Users need better access to reproducers. #5345

tarasmadan · 2024-09-27T08:31:51Z

Motivation:

LPC customers asked for a better access to reproducers.
Distros need them to improve their own CIs.
github.com/ksteuck wants to get reproducers by filter.

tarasmadan · 2024-09-27T08:55:03Z

We have a tools/syz-reprolist created for this purpose. It currently uses the dashAPI and requires client names + access keys.

The proposal is to:

Export required data as a jsonAPI. We're already doing it for bugs.
Switch reprolist.go from dashapi to jsonAPI.
Let reprolist.go download "upstream" namespace reproducers if called w/o any parameters
Add filers support to get only the specific subsystem reproducers etc.
Switch reprolist.go authentication to "gcloud auth login".
Let reprolist.go download reproducers from selected namespace.

tarasmadan · 2024-09-27T08:59:53Z

@dvyukov @a-nogikh wdyt?

dvyukov · 2024-09-27T09:25:15Z

Do you consider doing just raw export, or something that does regression testing out-of-the-box?
I would assume that raw export won't be too useful for most users. They won't be able to use them, or will use incorrectly.
End-to-end solution that distros can use for testing should also include build/run wrappers that will check kernel config, run tests in parallel with timeouts, monitor dmesg output for bugs + docs on how to use this.

If we export them (which is required for export form non-public namespaces), then the current auth can work as well. "gcloud auth login" is a bit handier, but not a game changer. What would be a game changer is fully automated periodic export.

+there is an unresolved problem with missing C repros in lots of cases. syz-reprolist is slow and unreliable (may be broken already). I think we should keep C repros in datastore rather than re-create.

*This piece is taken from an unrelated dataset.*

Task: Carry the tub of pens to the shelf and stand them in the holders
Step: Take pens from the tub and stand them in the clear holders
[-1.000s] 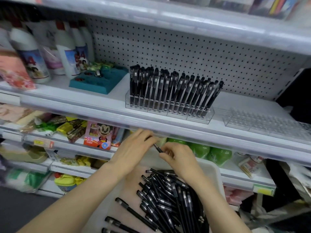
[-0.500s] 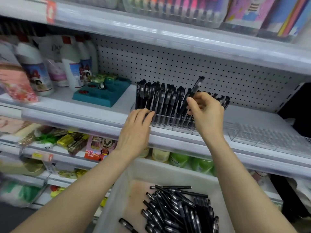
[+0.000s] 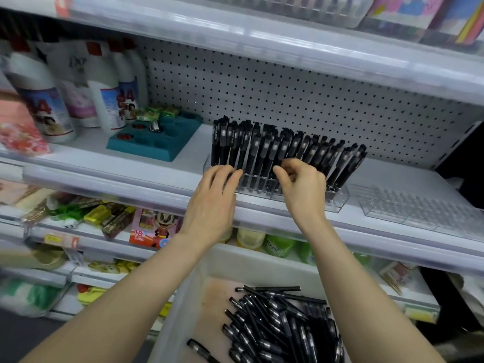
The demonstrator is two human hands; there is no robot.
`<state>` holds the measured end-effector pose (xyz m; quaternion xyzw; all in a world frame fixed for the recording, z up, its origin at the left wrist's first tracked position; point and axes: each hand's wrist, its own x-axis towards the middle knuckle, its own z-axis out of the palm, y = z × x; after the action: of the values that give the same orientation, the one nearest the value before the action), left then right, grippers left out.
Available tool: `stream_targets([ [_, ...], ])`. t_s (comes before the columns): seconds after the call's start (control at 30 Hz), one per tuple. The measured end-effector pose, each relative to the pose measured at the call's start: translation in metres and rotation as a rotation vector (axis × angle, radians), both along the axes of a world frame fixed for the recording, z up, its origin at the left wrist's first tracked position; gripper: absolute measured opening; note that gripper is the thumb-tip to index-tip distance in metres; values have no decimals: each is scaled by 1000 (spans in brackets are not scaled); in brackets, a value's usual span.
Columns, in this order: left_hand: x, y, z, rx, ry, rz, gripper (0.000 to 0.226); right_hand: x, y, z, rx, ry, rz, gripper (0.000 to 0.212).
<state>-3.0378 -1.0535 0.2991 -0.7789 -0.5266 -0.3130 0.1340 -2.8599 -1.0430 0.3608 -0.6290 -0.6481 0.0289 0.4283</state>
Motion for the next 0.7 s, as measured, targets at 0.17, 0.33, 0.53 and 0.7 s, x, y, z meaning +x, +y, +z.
stream_targets([
  [0.17,1,-11,-5,-17,-8,-25,62,5,-13,1,4,-3,25,25],
  [0.33,2,-47,-37,-55,13,-112,41,25,-54,-30,-61,-2,100,5],
  [0.53,6,-71,-77,-251,97,-28,53,29,-108,-107,-386,-138,239,4],
  [0.7,7,-76,-80,-301,148,-8,62,22,-122,-130,-590,-553,241,17],
])
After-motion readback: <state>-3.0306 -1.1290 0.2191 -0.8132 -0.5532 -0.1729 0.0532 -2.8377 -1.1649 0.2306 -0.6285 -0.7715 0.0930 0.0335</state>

dvyukov · 2024-09-27T09:30:09Z

For filtering purposes we could also annotate exported reproducers with some metadata (subsystem, expected running time, bug type, etc). There will be lots of reproducers (tens of thousands), so users may want to invoke some subsets of tests (faster ones, or for more critical bug types only). Runner program could accept these filter and run corresponding subsets.

tarasmadan · 2024-09-27T09:36:09Z

Do you consider doing just raw export, or something that does regression testing out-of-the-box?

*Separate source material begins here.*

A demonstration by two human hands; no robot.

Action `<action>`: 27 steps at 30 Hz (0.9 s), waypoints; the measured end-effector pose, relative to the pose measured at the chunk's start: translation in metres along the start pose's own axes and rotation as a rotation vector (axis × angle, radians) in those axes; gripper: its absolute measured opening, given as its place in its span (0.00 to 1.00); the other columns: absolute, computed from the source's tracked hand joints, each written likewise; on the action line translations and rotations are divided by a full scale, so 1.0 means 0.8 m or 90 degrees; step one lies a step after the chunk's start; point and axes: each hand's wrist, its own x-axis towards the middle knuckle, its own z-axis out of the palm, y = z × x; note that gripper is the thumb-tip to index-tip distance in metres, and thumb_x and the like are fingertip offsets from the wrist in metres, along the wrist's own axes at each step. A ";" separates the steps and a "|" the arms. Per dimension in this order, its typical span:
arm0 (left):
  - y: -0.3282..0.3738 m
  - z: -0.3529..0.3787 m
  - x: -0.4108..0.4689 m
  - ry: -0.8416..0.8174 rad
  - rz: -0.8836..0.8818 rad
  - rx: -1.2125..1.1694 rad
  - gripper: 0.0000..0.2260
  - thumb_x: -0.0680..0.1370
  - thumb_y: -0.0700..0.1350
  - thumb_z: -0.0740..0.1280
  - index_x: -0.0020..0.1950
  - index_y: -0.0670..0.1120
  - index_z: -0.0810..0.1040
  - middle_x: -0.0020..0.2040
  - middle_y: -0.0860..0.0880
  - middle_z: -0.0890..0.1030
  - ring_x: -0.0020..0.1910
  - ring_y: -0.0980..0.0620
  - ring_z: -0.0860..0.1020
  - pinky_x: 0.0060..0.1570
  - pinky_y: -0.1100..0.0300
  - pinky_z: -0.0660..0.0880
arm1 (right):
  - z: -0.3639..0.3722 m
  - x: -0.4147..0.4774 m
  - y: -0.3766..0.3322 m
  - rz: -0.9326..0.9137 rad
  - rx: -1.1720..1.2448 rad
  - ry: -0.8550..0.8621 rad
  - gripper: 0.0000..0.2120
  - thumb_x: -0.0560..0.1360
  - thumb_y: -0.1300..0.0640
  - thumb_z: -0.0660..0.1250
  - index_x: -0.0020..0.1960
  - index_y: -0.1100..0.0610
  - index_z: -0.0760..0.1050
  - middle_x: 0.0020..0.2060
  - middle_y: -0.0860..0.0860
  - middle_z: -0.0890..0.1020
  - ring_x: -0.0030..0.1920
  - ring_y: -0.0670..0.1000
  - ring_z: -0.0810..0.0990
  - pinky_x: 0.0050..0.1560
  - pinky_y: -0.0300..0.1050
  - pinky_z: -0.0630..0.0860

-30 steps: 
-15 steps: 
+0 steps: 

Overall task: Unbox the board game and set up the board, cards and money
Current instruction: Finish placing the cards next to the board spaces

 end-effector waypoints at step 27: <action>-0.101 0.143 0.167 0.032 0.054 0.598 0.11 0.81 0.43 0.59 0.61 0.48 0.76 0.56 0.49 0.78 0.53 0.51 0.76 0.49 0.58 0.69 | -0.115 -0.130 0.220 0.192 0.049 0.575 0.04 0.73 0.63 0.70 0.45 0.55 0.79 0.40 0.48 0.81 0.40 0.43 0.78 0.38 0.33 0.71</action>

I want the user to get a C reproducers collection like https://github.com/dvyukov/syzkaller-repros.

What would be a game changer is fully automated periodic export.

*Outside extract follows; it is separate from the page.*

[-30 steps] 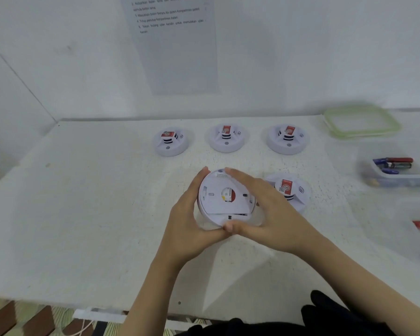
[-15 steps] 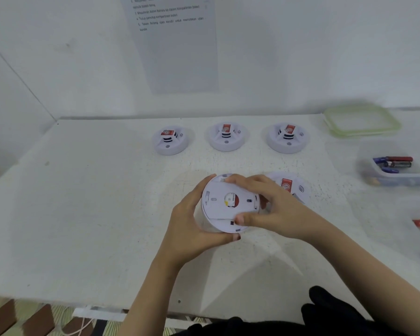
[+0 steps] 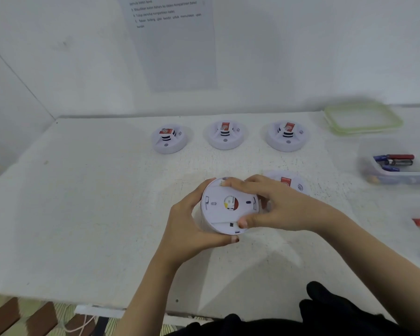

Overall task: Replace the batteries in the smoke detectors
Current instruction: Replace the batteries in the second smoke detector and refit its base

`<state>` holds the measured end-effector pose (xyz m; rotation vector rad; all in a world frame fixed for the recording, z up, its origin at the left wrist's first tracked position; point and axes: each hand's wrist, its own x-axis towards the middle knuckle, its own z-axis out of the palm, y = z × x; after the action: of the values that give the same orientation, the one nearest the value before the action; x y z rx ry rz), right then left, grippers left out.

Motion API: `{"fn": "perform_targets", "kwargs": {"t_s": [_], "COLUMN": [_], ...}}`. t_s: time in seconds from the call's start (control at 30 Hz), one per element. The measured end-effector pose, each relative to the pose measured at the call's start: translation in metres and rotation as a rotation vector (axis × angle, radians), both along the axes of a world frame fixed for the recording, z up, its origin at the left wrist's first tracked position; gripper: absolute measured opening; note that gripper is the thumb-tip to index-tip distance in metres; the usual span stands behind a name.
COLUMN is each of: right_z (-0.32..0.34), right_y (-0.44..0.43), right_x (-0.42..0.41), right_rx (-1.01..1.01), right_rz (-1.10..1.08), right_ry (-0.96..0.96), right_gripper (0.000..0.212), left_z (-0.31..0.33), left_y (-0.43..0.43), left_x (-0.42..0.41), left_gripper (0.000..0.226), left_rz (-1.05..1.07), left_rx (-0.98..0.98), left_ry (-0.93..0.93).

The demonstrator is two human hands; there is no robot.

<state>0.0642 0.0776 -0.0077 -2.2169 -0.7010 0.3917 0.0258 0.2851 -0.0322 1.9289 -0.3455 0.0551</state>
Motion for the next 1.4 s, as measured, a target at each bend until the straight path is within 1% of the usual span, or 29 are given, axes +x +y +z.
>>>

What do you mean? I want every syz-reprolist call to create the latest snapshot.

a-nogikh · 2024-09-27T09:38:18Z

What would be a game changer is fully automated periodic export.

+1. Maybe even to some git repository exactly like it was done manually before.

I think we should keep C repros in datastore rather than re-create.

But for older ones we'd still have to invoke older syz-prog2c versions, right? Or, probably, just ignore the syz repro bugs in this export? There are not too many of them.

tarasmadan · 2024-09-27T09:48:11Z

to some git repository exactly like it was done manually before

Pro:

It offloads the traffic to git repo.
It makes the results reachable for robots.
Generally looks easier to do.
Some access to the per-bug historical repro data out of the box.

Contra:

What about private namespaces? More git repos?
How to track usage?
The filter based selection looks more complex.

dvyukov · 2024-09-27T10:00:51Z

What do you mean? I want every syz-reprolist call to create the latest snapshot.

Is it OK to export tens of thousands of reproducers each time? I was thinking of checking them into a git repo.

dvyukov · 2024-09-27T10:01:55Z

But for older ones we'd still have to invoke older syz-prog2c versions, right? Or, probably, just ignore the syz repro bugs in this export? There are not too many of them.

Yes, either ignore, or upload once what we can easily recover.
syz-reprolist may run for days, but it's fine if done once.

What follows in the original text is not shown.